War Horse in the West End -- TV advert - YouTube

http://www.google.com/url?url=http://www.youtube.com/watch%3Fv%3Dq-bni4QqSv4&rct=j&sa=X&ei=H7aHTrCBDezSiALLmMW8DA&ved=0CF0QuAIwAQ&q=warhorse&usg=AFQjCNES9XcUJlXvPpy8Xkz7y794GqdcwA
War Horse Trailer - YouTube


----------



## MHFoundation Quarters (Feb 23, 2011)

I would love to see the theatre version or the movie for that matter. I can imagine the hours they spent getting all the details down. Amazing!!!


----------



## Jake and Dai (Aug 15, 2008)

The book was really great (and too short to be honest). I think when I saw the trailer, the movie will be out in December and I'm pretty sure Spielberg directed it. I cannot wait!
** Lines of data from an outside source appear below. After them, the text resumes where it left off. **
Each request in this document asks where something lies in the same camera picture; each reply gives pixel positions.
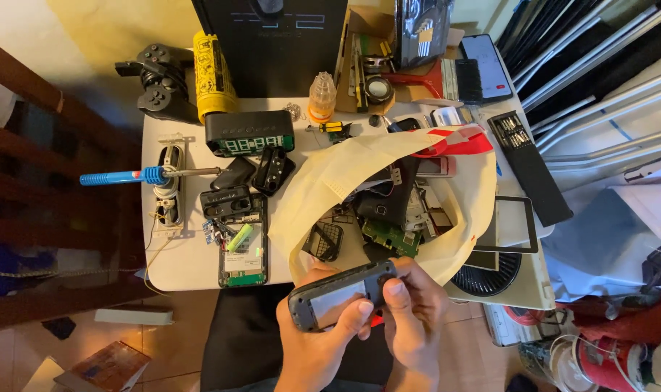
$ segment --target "plastic bottle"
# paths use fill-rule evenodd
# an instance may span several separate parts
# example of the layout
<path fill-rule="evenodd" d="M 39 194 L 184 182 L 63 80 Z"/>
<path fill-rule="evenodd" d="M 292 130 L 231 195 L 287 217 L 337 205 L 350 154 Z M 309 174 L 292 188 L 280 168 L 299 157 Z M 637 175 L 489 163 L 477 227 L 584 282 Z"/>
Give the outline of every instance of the plastic bottle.
<path fill-rule="evenodd" d="M 337 90 L 333 77 L 327 72 L 316 76 L 309 89 L 309 116 L 317 123 L 327 123 L 335 111 Z"/>

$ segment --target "screwdriver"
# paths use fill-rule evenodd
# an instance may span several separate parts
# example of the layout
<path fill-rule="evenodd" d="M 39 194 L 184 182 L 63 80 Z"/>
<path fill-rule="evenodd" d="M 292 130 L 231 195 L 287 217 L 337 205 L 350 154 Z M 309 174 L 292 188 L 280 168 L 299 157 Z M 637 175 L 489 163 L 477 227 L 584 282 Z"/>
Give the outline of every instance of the screwdriver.
<path fill-rule="evenodd" d="M 389 121 L 389 119 L 386 118 L 386 116 L 381 116 L 381 119 L 383 120 L 383 124 L 386 126 L 386 130 L 389 133 L 394 133 L 394 132 L 403 132 L 403 129 L 397 124 Z"/>
<path fill-rule="evenodd" d="M 308 126 L 306 131 L 318 130 L 319 132 L 340 132 L 342 130 L 342 121 L 334 121 L 332 123 L 319 124 L 319 126 Z"/>
<path fill-rule="evenodd" d="M 179 176 L 204 176 L 205 174 L 221 174 L 227 169 L 208 167 L 206 169 L 167 170 L 164 166 L 151 166 L 134 172 L 114 172 L 99 174 L 84 174 L 79 177 L 81 185 L 109 185 L 113 183 L 146 182 L 154 185 L 165 185 L 169 178 Z"/>

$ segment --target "black cloth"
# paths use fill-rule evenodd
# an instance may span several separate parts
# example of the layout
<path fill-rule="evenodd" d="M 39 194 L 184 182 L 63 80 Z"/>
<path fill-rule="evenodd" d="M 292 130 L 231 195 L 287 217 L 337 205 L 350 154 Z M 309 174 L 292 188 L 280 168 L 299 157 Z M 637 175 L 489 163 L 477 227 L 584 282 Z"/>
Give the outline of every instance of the black cloth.
<path fill-rule="evenodd" d="M 204 348 L 200 390 L 243 387 L 280 374 L 283 346 L 275 316 L 292 284 L 224 289 L 219 293 Z M 336 379 L 385 385 L 393 358 L 383 325 L 347 345 Z"/>

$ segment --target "yellow cylinder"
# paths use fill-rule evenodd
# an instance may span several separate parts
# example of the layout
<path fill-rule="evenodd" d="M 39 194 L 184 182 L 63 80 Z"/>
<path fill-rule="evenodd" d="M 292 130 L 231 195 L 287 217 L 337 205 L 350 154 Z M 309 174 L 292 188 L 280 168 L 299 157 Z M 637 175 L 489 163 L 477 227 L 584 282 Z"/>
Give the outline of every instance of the yellow cylinder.
<path fill-rule="evenodd" d="M 237 111 L 239 102 L 231 84 L 229 68 L 224 61 L 217 36 L 200 30 L 193 37 L 196 62 L 197 116 L 204 124 L 205 114 Z"/>

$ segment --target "white table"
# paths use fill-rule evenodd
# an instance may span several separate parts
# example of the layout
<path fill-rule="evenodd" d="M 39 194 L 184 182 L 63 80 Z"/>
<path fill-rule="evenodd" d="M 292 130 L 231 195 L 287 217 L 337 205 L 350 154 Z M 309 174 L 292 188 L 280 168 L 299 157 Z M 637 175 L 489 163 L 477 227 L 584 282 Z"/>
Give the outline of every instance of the white table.
<path fill-rule="evenodd" d="M 257 110 L 280 110 L 288 102 L 298 104 L 302 110 L 306 109 L 307 98 L 261 98 L 240 100 L 240 111 Z M 423 114 L 429 114 L 436 109 L 432 106 L 419 105 L 415 103 L 396 103 L 388 113 L 389 118 L 396 121 L 407 117 L 415 117 L 424 123 Z M 521 103 L 515 98 L 505 102 L 490 105 L 481 110 L 480 118 L 477 119 L 486 130 L 486 120 L 494 115 L 516 110 L 520 118 L 524 120 L 527 128 L 526 118 L 521 108 Z M 369 125 L 369 116 L 336 112 L 333 120 L 352 122 L 351 134 L 353 136 L 381 134 L 385 132 L 383 127 L 373 128 Z M 331 146 L 326 134 L 318 132 L 305 132 L 309 125 L 308 120 L 299 120 L 294 123 L 295 150 L 290 157 L 297 164 L 297 168 L 303 164 L 310 151 Z M 203 168 L 219 166 L 225 168 L 233 158 L 218 158 L 204 144 L 204 126 L 189 125 L 176 121 L 162 121 L 144 117 L 144 135 L 142 150 L 142 166 L 148 167 L 158 163 L 161 145 L 157 138 L 179 132 L 187 140 L 186 168 Z M 509 168 L 507 160 L 497 145 L 494 137 L 490 134 L 492 145 L 495 147 L 496 156 L 502 175 L 498 175 L 498 193 L 500 195 L 524 196 L 517 180 Z M 174 238 L 166 245 L 152 262 L 149 268 L 149 278 L 157 288 L 166 291 L 178 290 L 207 290 L 218 289 L 218 258 L 219 252 L 215 245 L 207 245 L 202 232 L 202 224 L 205 219 L 200 206 L 199 194 L 209 190 L 209 183 L 215 176 L 189 176 L 186 178 L 185 192 L 185 216 L 186 223 L 180 237 Z M 284 195 L 280 191 L 268 200 L 269 221 L 275 219 L 275 210 L 278 200 Z M 152 185 L 142 184 L 142 210 L 144 243 L 149 243 L 149 237 L 153 218 L 148 216 L 156 208 L 156 200 L 152 192 Z M 501 246 L 520 244 L 527 241 L 526 221 L 524 219 L 524 208 L 515 203 L 511 205 L 501 204 L 500 210 L 500 239 Z M 537 218 L 537 236 L 539 238 L 551 234 L 553 227 L 543 228 Z M 146 251 L 147 260 L 150 260 L 156 250 L 163 245 L 165 238 L 153 238 L 152 245 Z M 269 254 L 269 284 L 291 282 L 291 275 L 287 267 L 287 260 L 281 254 L 272 250 Z"/>
But that was very very cool to see. Thanks for posting.


----------



## Haylee (Feb 2, 2011)

I want to go see it sooo bad.


----------



## musicalmarie1 (Dec 8, 2010)

Too cool. Thanks for posting! I can't wait to see the movie, even though they used real horses instead of those awesome puppets. So much work and practice must have gone into those! Simply brilliant!


----------



## tinyliny (Oct 31, 2009)

I only wish they'd had the eyes be moveable and the eyes open and close. That tells a lot about feeling, though horses done' seem to blink as much as many animals do.


----------



## anbrady90 (Oct 12, 2011)

That was really cool. I actually started watching other videos of it on youtube lol


----------



## Calmwaters (Aug 24, 2011)

Very cool!


----------



## Eclipse295 (Nov 30, 2010)

They had articles on "The Making of War Horse" in Horse Illustrated and Young Rider


----------



## ShezaCharmer (Mar 13, 2010)

Well, someone needs to tell that handler to not grab and twist his hand on the cheekpiece of the bridle. This could be very dangerous!
Also that horse could use a few ground lessons. He was pushing those people all over the place and doing whatever he felt like! 

Hehe... this is very cool though. I can't wait for the movie to come out.


----------



## Tymer (Dec 28, 2009)

I actually saw the War Horse on Broadway. It was amaaaazing. I cried like a baby because it brought back horsey memories...

@Tiny- The horse does blink. I didn't watch the video, but in the show it functioned in every way. The puppeteers even did the sound effects themselves. Really truly amazing play and such. Any horsey people who see it will critique the horsemanship heavily. I know I did, haha!


----------